Guilhermina - Que brincadeira mais sem graça! Não se está em hora de diversões...
Guilherme - São 84 escudos. Quero já o meu dinheiro!
Guilhermina - O senhor está doido? Vá contar suas lorotas a outra, ou se é uma brincadeira, ela está muito fora de hora.
Guilherme - Faça o favor de acabar com as suas lorotas e vá chamar o doutor Pathelin.
Guilhermina - Diabos levem o senhor! Então é o momento de fazer um homem agonizante sair da cama?
Guilherme - Mas não é aqui a casa do doutor Pedro Pathelin?
Guilhermina - Quantas vezes o senhor quer que lhe diga que sim? Está louco, vá para o hospício.
Guilherme - A senhora me diz para falar baixo e grita mais que um general em manobras...
Guilhermina - É que o senhor me faz perder a paciência.
Guilherme - Basta de histórias. Já lhe disse que o doutor Pathelin me comprou sete varas de tecido hoje, agora mesmo.
Guilhermina - Que? O senhor continua na sua loucura? Meu pobre marido há onze meses está doente, pregado na cama, gemendo de cortar o coração, havia de ter hoje que comprar tecido na sua loja? Meu Deus! Como o mundo está cheio de gente perversa!
Guilherme - Vamos! Meu dinheiro!
Guilhermina - O senhor está bêbado? Só pode ser isso.
Guilherme - Bêbado eu? Que desaforo!
Guilhermina - Só um bêbado pode dizer que um homem doente, paralisado pelo sofrimento, saiu para comprar tecido. Só se fosse uma mortalha.
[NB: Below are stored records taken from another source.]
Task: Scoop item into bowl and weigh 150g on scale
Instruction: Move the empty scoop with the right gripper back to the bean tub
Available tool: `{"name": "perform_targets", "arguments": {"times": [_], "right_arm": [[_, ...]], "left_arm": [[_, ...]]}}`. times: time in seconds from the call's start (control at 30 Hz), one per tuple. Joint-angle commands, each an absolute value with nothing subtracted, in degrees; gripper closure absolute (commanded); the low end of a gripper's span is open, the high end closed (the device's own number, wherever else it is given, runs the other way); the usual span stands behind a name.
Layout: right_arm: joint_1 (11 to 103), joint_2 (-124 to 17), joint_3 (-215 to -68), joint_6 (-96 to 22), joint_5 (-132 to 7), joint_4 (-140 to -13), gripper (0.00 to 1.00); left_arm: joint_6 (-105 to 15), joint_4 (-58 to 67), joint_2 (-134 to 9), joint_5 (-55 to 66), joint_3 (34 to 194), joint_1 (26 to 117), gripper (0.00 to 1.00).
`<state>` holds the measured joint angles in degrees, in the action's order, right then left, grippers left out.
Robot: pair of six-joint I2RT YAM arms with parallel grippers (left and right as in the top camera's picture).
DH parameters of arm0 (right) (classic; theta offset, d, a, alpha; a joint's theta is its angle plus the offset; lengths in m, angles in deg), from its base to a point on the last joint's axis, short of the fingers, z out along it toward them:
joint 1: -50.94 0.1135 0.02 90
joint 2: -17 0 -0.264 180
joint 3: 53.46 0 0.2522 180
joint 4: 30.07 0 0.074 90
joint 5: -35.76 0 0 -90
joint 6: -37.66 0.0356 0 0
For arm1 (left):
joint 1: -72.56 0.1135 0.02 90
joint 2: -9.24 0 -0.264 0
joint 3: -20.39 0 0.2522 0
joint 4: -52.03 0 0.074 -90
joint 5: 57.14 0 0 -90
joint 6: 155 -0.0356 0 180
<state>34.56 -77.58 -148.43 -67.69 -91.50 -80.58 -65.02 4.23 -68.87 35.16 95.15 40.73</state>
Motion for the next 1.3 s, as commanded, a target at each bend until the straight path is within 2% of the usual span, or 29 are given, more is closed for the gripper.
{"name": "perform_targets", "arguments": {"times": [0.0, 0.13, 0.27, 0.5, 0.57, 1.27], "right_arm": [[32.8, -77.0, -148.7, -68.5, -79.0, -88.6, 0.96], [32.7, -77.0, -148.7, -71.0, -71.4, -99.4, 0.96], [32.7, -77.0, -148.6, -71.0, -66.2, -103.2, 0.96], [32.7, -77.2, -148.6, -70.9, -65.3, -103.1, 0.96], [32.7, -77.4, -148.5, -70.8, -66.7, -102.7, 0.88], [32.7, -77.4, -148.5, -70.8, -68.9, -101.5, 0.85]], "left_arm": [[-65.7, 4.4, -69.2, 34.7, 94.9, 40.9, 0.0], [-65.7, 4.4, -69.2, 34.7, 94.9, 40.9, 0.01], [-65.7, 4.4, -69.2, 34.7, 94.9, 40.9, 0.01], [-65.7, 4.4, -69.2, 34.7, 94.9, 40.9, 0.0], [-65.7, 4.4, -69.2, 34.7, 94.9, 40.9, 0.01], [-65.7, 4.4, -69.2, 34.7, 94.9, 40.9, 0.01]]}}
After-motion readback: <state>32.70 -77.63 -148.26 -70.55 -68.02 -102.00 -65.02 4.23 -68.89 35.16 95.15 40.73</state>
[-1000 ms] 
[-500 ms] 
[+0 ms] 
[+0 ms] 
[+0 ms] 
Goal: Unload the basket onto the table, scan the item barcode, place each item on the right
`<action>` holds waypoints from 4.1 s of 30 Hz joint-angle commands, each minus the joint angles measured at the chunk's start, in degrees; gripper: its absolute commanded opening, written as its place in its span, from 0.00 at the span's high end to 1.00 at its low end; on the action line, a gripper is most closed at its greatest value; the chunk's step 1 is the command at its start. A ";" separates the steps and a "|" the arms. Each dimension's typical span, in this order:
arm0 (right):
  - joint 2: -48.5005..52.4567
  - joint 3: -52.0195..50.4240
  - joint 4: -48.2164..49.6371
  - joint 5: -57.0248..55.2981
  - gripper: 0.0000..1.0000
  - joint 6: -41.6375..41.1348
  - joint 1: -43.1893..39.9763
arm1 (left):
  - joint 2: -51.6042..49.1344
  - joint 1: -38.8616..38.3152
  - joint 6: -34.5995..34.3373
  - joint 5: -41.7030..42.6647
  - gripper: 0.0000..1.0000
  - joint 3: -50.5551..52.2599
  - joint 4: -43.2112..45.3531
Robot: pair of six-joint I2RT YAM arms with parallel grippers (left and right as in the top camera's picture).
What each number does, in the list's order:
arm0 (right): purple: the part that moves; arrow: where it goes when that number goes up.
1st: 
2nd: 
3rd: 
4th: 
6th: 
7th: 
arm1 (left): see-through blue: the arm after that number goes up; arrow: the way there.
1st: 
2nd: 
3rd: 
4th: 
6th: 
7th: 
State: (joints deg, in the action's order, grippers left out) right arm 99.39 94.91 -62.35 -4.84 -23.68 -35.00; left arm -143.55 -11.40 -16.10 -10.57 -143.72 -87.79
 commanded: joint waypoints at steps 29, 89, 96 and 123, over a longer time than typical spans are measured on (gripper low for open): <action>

Guilherme - Esta história vai continuar?
Guilhermina - Vamos, fale baixo ou vá embora. As pessoas maledicentes vão dizer que o senhor veio aqui por minha causa. Os médicos vão chegar a qualquer momento.
Guilerme -- Pouco me importa se pensem bem ou mal. Já que não sei o que penso.
Pathelin (de dentro) - Guilhermina, um pouco de água de rosa. Meu Deus, você me deixa sozinho aqui! Água, venha depressa!
Guilhermina - Aí está o que o senhor fez. O pobre homem acordou.
Guilherme - Ainda bem.
Pathelin - Guilhermina, vem depressa expulsar toda esta gente preta que está aqui fazendo caretas para mim. Socorro!
Guilhermina - Que é isso, meu bem? Você não tem juízo de levantar assim?
Pathelin - Olha esse frade preto que está voando. Vocês não estão vendo? Peguem, peguem! Ponham-me uma estola para o exorcismo. Meu Deus, como ele voa...
Guilhermina - Veja como ele sofre, coitado!
Guilherme - Mas ele caiu doente ao voltar da feira?
Guilhermina - Que feira?
Guilherme - Onde tenho minha loja de tecidos.
Pathelin - Ah! É o senhor, doutor João? Chegou a tempo. Seus remédios me deram tanta cólica que estou que não posso. Hoje pus para fora duas coisinhas pretas, mais duras que pedras, redondas como bolotas. Não aguento estas cólicas!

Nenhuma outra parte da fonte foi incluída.